Problem description: Below are records; copy every line among them that contains the word "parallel".

Records for this exercise:
....................

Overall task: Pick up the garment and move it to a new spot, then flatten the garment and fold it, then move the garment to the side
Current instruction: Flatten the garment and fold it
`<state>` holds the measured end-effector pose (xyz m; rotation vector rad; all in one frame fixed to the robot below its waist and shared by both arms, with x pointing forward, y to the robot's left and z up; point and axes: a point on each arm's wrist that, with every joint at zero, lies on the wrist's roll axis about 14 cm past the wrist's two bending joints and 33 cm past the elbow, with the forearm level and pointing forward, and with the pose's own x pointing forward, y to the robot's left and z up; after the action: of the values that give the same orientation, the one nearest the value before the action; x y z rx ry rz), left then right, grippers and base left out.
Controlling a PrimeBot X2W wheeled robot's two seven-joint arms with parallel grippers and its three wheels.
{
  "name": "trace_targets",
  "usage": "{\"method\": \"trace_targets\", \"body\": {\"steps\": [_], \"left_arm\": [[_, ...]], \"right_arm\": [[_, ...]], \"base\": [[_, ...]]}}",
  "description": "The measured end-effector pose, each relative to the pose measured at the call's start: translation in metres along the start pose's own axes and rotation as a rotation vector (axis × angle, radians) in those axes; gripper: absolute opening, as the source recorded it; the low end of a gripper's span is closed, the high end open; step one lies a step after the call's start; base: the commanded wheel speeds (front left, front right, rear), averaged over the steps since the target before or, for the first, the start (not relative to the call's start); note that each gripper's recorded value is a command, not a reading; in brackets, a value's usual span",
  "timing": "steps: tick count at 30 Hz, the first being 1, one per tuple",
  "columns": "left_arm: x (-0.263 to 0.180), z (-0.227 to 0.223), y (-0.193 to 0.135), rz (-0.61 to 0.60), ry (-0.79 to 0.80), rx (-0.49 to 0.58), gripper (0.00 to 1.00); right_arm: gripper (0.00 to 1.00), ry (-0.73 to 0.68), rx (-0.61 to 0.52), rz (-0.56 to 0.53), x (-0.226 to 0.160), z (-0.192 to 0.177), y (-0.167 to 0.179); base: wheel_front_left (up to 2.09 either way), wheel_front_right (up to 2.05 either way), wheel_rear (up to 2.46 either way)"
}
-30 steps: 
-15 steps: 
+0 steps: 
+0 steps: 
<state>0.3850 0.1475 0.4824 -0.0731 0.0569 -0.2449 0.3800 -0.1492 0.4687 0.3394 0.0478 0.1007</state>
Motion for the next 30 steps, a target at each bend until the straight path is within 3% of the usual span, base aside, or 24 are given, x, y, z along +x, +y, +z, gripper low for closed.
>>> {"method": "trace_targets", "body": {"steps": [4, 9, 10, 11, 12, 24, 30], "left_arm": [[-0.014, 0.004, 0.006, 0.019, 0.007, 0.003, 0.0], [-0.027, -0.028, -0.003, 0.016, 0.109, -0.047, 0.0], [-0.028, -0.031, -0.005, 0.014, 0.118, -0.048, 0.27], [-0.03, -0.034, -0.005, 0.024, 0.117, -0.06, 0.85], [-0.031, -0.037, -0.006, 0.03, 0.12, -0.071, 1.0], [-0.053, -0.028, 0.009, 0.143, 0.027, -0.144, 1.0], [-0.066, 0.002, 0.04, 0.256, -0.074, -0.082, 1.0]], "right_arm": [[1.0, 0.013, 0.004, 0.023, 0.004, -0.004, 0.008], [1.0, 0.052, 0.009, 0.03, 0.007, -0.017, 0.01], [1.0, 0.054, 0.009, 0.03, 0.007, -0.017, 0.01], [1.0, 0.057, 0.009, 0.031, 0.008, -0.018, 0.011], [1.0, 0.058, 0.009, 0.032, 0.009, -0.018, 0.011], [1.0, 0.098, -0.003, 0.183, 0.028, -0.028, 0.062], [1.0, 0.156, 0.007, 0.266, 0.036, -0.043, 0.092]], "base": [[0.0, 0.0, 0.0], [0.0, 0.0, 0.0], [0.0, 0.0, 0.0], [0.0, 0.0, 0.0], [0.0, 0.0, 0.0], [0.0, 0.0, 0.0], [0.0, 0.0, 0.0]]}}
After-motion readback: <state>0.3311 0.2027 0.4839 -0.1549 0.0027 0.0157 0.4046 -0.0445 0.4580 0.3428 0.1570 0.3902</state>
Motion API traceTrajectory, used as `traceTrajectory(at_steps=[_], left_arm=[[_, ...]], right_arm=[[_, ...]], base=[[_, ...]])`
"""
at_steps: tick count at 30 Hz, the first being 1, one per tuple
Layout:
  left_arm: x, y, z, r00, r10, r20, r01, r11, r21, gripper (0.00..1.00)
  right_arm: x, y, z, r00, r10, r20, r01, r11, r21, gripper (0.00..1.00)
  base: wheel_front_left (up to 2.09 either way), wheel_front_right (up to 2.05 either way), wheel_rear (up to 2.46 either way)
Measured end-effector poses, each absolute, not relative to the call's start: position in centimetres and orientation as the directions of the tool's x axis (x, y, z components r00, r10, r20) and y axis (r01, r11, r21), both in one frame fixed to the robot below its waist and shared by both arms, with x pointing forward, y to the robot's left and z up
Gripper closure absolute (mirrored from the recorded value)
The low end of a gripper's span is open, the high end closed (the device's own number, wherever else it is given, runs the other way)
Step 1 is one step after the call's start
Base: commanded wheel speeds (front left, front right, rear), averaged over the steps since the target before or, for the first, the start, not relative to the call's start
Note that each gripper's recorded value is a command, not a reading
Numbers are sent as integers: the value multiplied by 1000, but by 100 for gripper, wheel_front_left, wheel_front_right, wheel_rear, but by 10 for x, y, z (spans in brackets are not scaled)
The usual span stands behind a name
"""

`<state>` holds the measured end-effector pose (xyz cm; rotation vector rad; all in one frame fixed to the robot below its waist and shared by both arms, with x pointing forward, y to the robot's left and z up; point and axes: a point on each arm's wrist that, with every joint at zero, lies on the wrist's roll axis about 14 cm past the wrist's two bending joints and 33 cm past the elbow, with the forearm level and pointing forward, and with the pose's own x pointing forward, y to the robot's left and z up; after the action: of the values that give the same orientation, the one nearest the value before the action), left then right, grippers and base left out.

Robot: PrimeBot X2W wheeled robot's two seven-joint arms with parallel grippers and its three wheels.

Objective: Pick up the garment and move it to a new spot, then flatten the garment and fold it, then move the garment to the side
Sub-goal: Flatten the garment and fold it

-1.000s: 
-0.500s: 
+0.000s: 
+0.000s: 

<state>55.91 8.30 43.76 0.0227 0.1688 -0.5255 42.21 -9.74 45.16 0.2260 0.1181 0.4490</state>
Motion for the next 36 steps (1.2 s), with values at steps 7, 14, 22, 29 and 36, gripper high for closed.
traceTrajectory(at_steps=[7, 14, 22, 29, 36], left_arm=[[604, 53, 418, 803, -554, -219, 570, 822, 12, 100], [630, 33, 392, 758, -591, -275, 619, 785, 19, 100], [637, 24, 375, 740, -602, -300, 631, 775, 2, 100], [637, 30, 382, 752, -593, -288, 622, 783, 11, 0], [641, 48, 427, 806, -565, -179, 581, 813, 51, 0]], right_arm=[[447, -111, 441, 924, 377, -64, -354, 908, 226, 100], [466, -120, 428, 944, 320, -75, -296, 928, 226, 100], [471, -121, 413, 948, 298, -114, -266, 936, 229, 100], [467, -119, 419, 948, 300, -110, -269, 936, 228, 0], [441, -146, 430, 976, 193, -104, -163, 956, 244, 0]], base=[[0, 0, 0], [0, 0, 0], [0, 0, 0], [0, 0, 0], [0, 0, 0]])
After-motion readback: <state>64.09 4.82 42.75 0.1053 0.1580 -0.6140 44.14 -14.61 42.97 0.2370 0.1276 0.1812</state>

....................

Result of this task:
Controlling a PrimeBot X2W wheeled robot's two seven-joint arms with parallel grippers and its three wheels.
Robot: PrimeBot X2W wheeled robot's two seven-joint arms with parallel grippers and its three wheels.

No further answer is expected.